New Zealand telecoms operators are entering the race for IoT, with Vodafone and Spark both announcing they will soon roll out IoT networks in the country using low-power, wide-area networking (LPWAN) technologies.
Following initial tests with technology partner Nokia last September, Vodafone NZ said it will deploy a narrowband-IoT (NB-IoT) network early next year to support an expected surge in IoT applications over the coming years.
Vodafone NZ will pilot the technology with a select group of business customers - including transport technology services company EROAD - during late 2017, before a rollout in early 2018.
NB-IoT uses dedicated bandwidth and licensed spectrum to deliver secure coverage across vast geographical areas. The 3GPP standard is designed to support a new wave of IoT devices – such as field and waterway sensors – that transmit small amounts of data but have a long, flexible life cycle, up to 15 years in some cases.
“There are many IoT networks available now but we think NB-IoT is a premium technology choice that is worth waiting for,” said Vodafone technology director Tony Baird. “It is supported by over 40 of the world’s largest mobile operators plus many more suppliers and innovators that serve the majority of the global IoT market.”

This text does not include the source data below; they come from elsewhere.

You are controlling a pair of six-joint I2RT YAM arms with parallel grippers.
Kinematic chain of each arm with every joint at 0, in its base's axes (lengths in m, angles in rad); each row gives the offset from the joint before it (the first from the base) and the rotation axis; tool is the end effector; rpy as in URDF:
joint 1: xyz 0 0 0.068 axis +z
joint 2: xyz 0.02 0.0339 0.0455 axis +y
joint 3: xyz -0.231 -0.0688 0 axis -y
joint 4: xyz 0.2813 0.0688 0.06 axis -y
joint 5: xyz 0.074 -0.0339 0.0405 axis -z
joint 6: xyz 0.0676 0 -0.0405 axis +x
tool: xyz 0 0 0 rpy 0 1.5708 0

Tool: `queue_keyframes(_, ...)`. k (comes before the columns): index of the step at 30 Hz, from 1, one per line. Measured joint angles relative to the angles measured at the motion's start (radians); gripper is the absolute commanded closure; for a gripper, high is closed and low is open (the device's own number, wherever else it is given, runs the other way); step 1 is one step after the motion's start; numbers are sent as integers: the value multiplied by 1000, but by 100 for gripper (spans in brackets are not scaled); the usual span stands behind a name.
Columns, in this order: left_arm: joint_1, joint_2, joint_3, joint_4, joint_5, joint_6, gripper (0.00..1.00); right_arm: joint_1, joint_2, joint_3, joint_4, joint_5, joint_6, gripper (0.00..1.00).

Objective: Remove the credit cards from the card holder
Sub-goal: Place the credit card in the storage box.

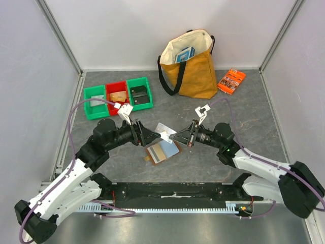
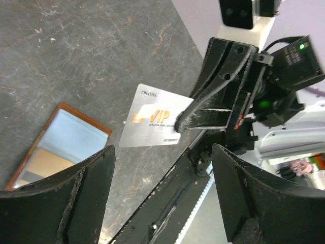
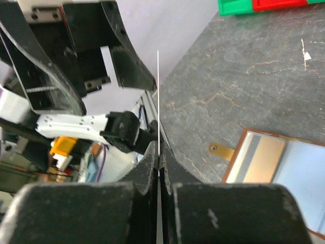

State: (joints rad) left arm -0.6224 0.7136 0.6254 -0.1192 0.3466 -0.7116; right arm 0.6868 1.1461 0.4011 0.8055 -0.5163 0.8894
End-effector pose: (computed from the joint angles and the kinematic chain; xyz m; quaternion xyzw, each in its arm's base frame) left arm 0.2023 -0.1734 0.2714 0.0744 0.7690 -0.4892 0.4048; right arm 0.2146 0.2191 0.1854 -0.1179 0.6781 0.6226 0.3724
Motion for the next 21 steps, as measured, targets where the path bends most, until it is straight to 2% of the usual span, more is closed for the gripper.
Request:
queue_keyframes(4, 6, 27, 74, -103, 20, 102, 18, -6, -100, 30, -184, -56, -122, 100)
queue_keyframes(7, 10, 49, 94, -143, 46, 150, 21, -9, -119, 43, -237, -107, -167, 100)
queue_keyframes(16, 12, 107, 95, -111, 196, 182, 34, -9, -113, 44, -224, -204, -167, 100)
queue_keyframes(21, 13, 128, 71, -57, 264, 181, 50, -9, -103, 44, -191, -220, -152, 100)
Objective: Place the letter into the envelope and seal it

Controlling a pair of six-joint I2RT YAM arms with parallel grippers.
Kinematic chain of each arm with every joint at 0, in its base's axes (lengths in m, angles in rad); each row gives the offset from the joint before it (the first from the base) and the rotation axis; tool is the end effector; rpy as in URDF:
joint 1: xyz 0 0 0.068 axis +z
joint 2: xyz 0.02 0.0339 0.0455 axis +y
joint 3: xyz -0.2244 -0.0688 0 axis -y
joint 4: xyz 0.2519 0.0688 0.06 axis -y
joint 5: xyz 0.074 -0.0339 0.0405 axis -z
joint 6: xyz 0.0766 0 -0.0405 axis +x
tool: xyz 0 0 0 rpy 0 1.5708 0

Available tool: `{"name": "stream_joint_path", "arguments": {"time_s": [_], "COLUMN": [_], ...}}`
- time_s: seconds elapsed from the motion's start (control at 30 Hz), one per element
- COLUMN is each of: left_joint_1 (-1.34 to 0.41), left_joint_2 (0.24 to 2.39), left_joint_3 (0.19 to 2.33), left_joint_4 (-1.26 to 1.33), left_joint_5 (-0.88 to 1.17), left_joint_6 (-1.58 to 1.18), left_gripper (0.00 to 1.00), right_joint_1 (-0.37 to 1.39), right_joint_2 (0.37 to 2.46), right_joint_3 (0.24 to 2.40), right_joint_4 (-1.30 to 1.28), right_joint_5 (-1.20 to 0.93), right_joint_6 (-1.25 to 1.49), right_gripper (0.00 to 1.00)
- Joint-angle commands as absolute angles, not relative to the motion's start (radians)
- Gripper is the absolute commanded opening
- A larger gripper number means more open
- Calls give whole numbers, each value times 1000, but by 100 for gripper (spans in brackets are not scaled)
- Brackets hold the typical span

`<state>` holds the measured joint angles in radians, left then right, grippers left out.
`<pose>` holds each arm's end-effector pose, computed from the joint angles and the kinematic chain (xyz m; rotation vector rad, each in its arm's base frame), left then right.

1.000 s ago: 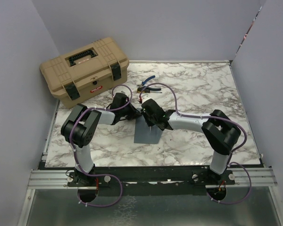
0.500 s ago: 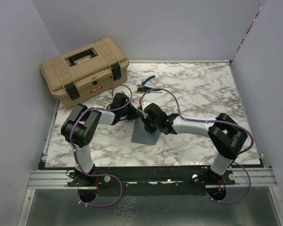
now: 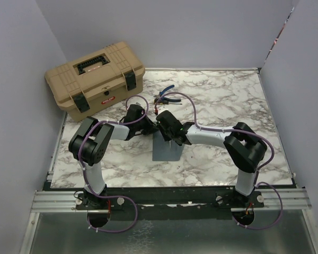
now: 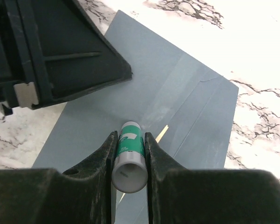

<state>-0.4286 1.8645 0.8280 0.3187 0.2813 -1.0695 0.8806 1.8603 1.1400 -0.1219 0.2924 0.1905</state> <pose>0.3332 -0.1756 0.0450 -0.6354 2.4256 -1.0337 0.2788 0.3029 0.0976 -0.6761 2.2742 0.1610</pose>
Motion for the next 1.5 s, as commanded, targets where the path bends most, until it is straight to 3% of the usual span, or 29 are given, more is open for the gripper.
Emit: {"name": "stream_joint_path", "arguments": {"time_s": [0.0,0.43,0.83,1.47], "left_joint_1": [-431,-432,-430,-431], "left_joint_2": [1951,1963,1955,1983], "left_joint_3": [763,762,758,776], "left_joint_4": [89,91,94,109], "left_joint_5": [171,175,182,194], "left_joint_6": [-1008,-1009,-1006,-1013], "left_gripper": [0,0,0,0], "right_joint_1": [866,942,841,827], "right_joint_2": [1860,1755,1889,1758], "right_joint_3": [1123,1016,1136,1042], "right_joint_4": [-231,-307,-232,-235], "right_joint_5": [310,251,325,-34], "right_joint_6": [190,286,241,168], "right_gripper": [0,0,0,0]}}
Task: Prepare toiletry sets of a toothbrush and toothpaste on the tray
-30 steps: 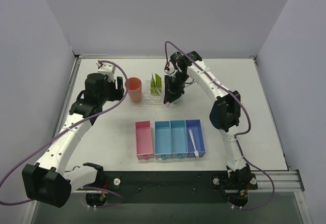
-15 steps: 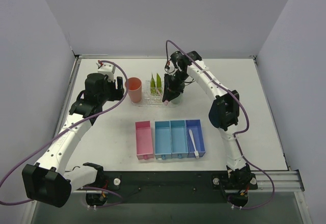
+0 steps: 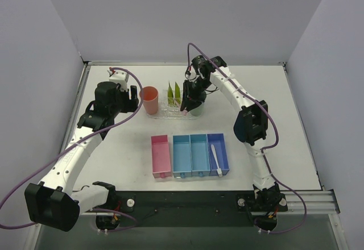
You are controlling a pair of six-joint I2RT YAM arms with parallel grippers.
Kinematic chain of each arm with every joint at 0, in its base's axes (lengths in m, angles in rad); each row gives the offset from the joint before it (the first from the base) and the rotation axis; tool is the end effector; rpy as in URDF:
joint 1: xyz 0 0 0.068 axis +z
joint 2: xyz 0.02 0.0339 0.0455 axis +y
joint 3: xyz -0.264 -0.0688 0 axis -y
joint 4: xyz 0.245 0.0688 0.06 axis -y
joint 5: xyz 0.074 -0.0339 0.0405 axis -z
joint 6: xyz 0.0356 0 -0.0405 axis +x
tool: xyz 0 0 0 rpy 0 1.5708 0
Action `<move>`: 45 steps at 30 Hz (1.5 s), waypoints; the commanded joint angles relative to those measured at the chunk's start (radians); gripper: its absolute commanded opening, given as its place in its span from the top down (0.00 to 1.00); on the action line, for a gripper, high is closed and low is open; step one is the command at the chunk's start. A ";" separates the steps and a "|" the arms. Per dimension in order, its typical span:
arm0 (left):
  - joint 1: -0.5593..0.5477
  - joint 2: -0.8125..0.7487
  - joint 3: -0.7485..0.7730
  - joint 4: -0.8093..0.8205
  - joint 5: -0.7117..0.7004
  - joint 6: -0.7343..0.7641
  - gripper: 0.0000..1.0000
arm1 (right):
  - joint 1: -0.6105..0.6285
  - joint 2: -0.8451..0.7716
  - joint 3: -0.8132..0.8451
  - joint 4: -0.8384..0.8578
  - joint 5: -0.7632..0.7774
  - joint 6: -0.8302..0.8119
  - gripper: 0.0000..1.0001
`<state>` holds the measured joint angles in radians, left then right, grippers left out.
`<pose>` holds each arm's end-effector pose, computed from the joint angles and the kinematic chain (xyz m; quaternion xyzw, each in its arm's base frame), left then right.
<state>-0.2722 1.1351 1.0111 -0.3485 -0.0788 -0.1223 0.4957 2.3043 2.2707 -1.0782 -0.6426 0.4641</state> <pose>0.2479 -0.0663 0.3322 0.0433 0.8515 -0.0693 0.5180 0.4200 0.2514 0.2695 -0.0864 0.9227 0.3724 0.0495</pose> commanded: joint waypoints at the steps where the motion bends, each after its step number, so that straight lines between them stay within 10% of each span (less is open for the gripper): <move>1: 0.008 -0.023 0.012 0.026 -0.009 0.004 0.23 | -0.009 0.003 0.032 -0.002 -0.009 0.010 0.75; 28: 0.008 -0.023 0.012 0.022 -0.007 0.006 0.23 | -0.008 -0.114 -0.048 0.084 0.055 0.021 0.53; 39: 0.008 -0.026 0.015 0.020 -0.001 0.004 0.23 | -0.005 -0.242 -0.157 0.126 0.109 -0.017 0.52; 45: 0.008 -0.026 0.017 0.019 0.005 -0.002 0.23 | 0.009 -0.380 -0.353 0.130 0.181 -0.143 0.70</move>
<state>-0.2718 1.1351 1.0111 -0.3485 -0.0780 -0.1226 0.4923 2.0449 2.0045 -0.9241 -0.5251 0.4183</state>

Vodafone NZ currently has more than 1.4 million connected devices operating across its 2G network in the country. The NB-IoT deployment is an evolution of this network, so it can support tens of millions more devices in future, Baird noted.
On a similar move, incumbent carrier Spark (formerly known as Telecom New Zealand) said it has partnered with Actility and Kordia on designing and building a separate IoT network based on the LoRa (Low Range) standard.
“A significant proportion” of the network is expected to be operational by June 2018, enabling sensors and devices to be connected over the LoRa network nationwide, with broad coverage at an affordable price point, Spark said in a statement.
Michael Stribling, Spark’s general manager for IoT, said the company is also advancing plans to deploy mobile network-based IoT networks (LTE-M1 and Narrow-Band LTE).
“We believe that there are different use cases emerging for different IoT networks, depending on the level and type of data that needs to be transmitted by IoT devices. In making an investment in LoRa, in addition to its LTE investments, Spark believes it will be in position to provide the broadest set of IoT solutions to its customers,” the executive said.
Spark has already involved in the “Connected Farms” trial with Farmlands, NIWA and Ballance Agri-Nutrients, as well as device partners to roll-out pilot IoT capabilities on farm in the Waikato. The trial, which launched in April, is a new concept for farm digital services which aimed to demonstrate new levels of connectivity for farmers enabled by smart sensor technologies.
Both Vodafone NZ’s and Spark’s IoT announcements come in the wake of a New Zealand IoT Alliance report predicting that New Zealand could reap NZ$2.2 billion ($1.6 billion) of economic benefits over ten years from the application of the IoT across key sectors of the economy.
That report aligns with IDC predictions that New Zealand will be APAC’s third most mature market in terms of IoT units per capita by 2020 – naming the agricultural sector as a key growth driver.
“IoT is approaching a tipping point and it’s starting to transform the way we live our lives and run our businesses," Baird said.